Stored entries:
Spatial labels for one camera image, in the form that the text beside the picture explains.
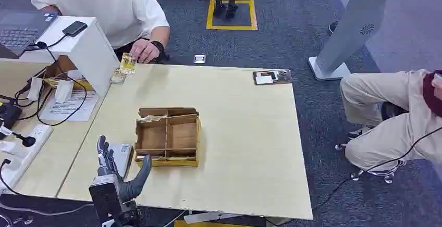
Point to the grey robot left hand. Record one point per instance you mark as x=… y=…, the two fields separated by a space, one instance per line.
x=110 y=198

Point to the person's left hand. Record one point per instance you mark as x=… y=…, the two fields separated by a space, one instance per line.
x=145 y=51

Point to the yellow picture card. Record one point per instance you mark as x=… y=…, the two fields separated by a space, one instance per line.
x=127 y=64

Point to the wooden compartment box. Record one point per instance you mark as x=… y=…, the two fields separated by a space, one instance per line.
x=181 y=137

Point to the black wristwatch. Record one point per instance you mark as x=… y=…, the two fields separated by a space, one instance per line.
x=159 y=47

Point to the picture card stack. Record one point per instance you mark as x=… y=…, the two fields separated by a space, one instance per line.
x=118 y=77

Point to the pale grey box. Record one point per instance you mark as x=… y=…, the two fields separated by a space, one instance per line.
x=124 y=156

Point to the white stand box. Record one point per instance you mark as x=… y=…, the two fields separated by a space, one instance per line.
x=93 y=56

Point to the silver floor socket plate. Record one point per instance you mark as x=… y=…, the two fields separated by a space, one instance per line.
x=199 y=58

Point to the person in white top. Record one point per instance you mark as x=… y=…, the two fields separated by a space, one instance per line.
x=114 y=4

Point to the pale card stack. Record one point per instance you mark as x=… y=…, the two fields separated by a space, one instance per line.
x=153 y=118

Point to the brown cardboard box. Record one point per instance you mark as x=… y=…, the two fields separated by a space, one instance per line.
x=58 y=68

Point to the white paper tag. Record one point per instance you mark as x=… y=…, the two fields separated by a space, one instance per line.
x=35 y=89
x=64 y=91

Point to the yellow floor tape square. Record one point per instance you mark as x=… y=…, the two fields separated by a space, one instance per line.
x=232 y=27

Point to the printed paper sheet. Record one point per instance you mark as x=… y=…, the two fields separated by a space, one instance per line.
x=72 y=106

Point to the white power strip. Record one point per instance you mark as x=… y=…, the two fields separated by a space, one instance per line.
x=31 y=146

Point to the black plug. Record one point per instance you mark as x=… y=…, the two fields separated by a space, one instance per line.
x=27 y=140

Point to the white bar under table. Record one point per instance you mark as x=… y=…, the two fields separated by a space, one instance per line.
x=210 y=217

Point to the white card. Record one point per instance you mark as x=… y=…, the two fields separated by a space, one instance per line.
x=264 y=79

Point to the grey laptop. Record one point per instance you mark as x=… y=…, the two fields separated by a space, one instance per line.
x=17 y=30

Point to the black device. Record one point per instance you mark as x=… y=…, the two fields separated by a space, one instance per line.
x=8 y=115

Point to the dark card tray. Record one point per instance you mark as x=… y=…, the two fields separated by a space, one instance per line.
x=281 y=76

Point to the white floor pillar stand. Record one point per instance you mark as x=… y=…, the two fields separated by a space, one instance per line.
x=352 y=25

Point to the seated person in beige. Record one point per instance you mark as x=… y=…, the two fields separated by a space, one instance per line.
x=390 y=132

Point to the chrome stool base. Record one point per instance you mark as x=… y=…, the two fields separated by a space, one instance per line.
x=380 y=173

Try it:
Repeat the records above verbatim, with no pictures in the result.

Result:
Spatial labels for one camera image, in the form that the text beside the picture explains.
Point to the grey robot left hand. Record one point per instance you mark as x=… y=…, the two fields separated by a space, one instance per line.
x=110 y=198

Point to the person's left hand. Record one point per instance you mark as x=… y=…, the two fields separated by a space, one instance per line.
x=145 y=51

Point to the yellow picture card. Record one point per instance you mark as x=… y=…, the two fields separated by a space, one instance per line.
x=127 y=64

Point to the wooden compartment box. Record one point per instance you mark as x=… y=…, the two fields separated by a space, one instance per line.
x=181 y=137

Point to the black wristwatch. Record one point per instance you mark as x=… y=…, the two fields separated by a space, one instance per line.
x=159 y=47

Point to the picture card stack. Record one point per instance you mark as x=… y=…, the two fields separated by a space, one instance per line.
x=118 y=77

Point to the pale grey box. Record one point per instance you mark as x=… y=…, the two fields separated by a space, one instance per line.
x=124 y=156

Point to the white stand box. Record one point per instance you mark as x=… y=…, the two fields separated by a space, one instance per line.
x=93 y=56

Point to the silver floor socket plate. Record one point per instance you mark as x=… y=…, the two fields separated by a space, one instance per line.
x=199 y=58

Point to the person in white top. Record one point per instance you mark as x=… y=…, the two fields separated by a space, one instance per line.
x=114 y=4

Point to the pale card stack. Record one point per instance you mark as x=… y=…, the two fields separated by a space, one instance per line.
x=153 y=118

Point to the brown cardboard box. Record one point per instance you mark as x=… y=…, the two fields separated by a space, one instance per line.
x=58 y=68

Point to the white paper tag. Record one point per instance you mark as x=… y=…, the two fields separated by a space, one instance per line.
x=35 y=89
x=64 y=91

Point to the yellow floor tape square. Record one point per instance you mark as x=… y=…, the two fields separated by a space, one instance per line.
x=232 y=27

Point to the printed paper sheet. Record one point per instance you mark as x=… y=…, the two fields separated by a space, one instance per line.
x=72 y=106

Point to the white power strip. Record one point per instance you mark as x=… y=…, the two fields separated by a space, one instance per line.
x=31 y=146

Point to the black plug. Record one point per instance you mark as x=… y=…, the two fields separated by a space, one instance per line.
x=27 y=140

Point to the white bar under table. Record one point per instance you mark as x=… y=…, the two fields separated by a space, one instance per line.
x=210 y=217

Point to the white card. Record one point per instance you mark as x=… y=…, the two fields separated by a space, one instance per line.
x=264 y=79

Point to the grey laptop. Record one point per instance you mark as x=… y=…, the two fields separated by a space, one instance per line.
x=17 y=30

Point to the black device. Record one point per instance you mark as x=… y=…, the two fields separated by a space, one instance per line.
x=8 y=115

Point to the dark card tray. Record one point per instance you mark as x=… y=…, the two fields separated by a space, one instance per line.
x=281 y=76

Point to the white floor pillar stand. Record one point per instance you mark as x=… y=…, the two fields separated by a space, one instance per line.
x=352 y=25

Point to the seated person in beige. Record one point per instance you mark as x=… y=…, the two fields separated by a space, one instance per line.
x=390 y=132

Point to the chrome stool base. Record one point per instance you mark as x=… y=…, the two fields separated by a space, one instance per line.
x=380 y=173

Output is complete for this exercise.